Friday, September 29, 2006

Judaism: A Symphony of Feasts

Dear Friends and Readers,

I wish each of you a Gemar Hatimah Tovah (to be sealed in the Book of Life). I hope you have a chance to glance at the text for the Feast before the Yom Kippur Fast known traditionally as the "Se'udat Hamafseket". For me this is the highlight of everything Panim is doing these High Holidays. I have experienced many powerful moments around the table with family and friends. I love the joyful spirit of a Shabbat table, the pageantry of a Passover table, the sense of newness of a Rosh Hashannah table, the vulnerability of a feast in the Sukkah, the sense of nature's power at a Tu Bishvat seder, and the outrageous playfulness of a Purim feast. But the feast before Yom Kippur, like Yom Kippur itself is on another level entirely.
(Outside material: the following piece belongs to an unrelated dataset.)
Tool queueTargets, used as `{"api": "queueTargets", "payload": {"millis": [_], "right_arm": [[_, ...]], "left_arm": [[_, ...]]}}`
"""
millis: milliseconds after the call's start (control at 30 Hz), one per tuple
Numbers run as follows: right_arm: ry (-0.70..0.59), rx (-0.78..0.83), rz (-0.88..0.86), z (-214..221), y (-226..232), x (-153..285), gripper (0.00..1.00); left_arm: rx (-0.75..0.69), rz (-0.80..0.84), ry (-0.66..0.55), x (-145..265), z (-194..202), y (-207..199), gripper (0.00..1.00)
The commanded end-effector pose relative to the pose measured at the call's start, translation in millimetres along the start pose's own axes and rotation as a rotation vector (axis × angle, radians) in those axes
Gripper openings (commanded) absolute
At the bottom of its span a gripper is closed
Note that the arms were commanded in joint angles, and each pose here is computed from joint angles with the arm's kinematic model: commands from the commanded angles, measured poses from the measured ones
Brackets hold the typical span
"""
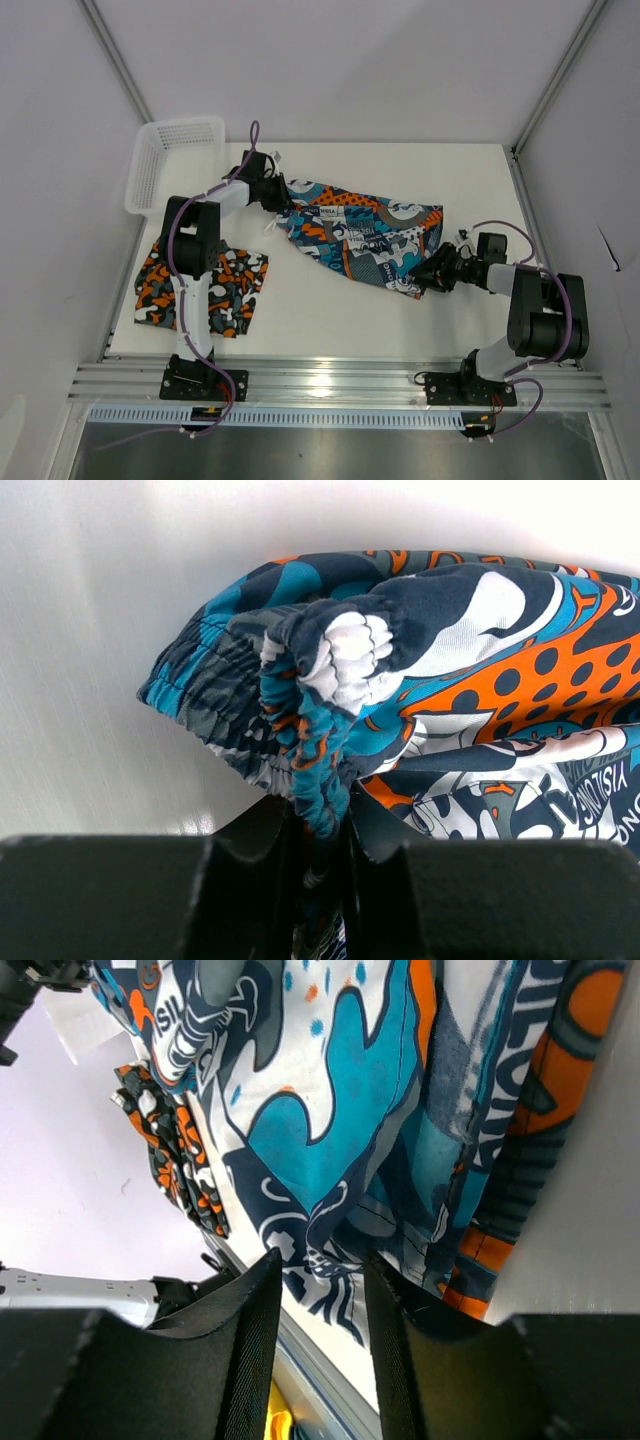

Several stories in the Talmud dwell on this meal, telling stories of the sages returning from the academy to their families. In typical fashion, the Talmud reveals the truth of these encounters. They are not all lovely and filled with accounts of reconciliation or repentance. However, clearly the ancients regarded this meal as a time for people to gather and make one last great push to repair relationships and to bring about reconciliation. It was in essence a Teshuvah feast. This tradition is deeply inspiring to me. It is yet another example of how Jews have made feasts times of opportunity and spiritual power. It reveals a religion in which relationship is so important, so concrete, and so necessary of our personal attention regardless of who we are and where we are in our lives. Judaism is not an abstract religion; it is a religion which places relationship in the center: our relationship with family, with nature, with God.

Before I spend the day in personal communication with God, I prepare for it with personal and attentive conversation with family and friends around a table. The urgency of the meal is in the word 'mafseket 'meaning ending or interruption. This meal ends the time for repairing relationships with humans and transitions us to repairing our relationship with God. The link is illustrative. You first have to attend to humans and then attend to God. Not the other way around.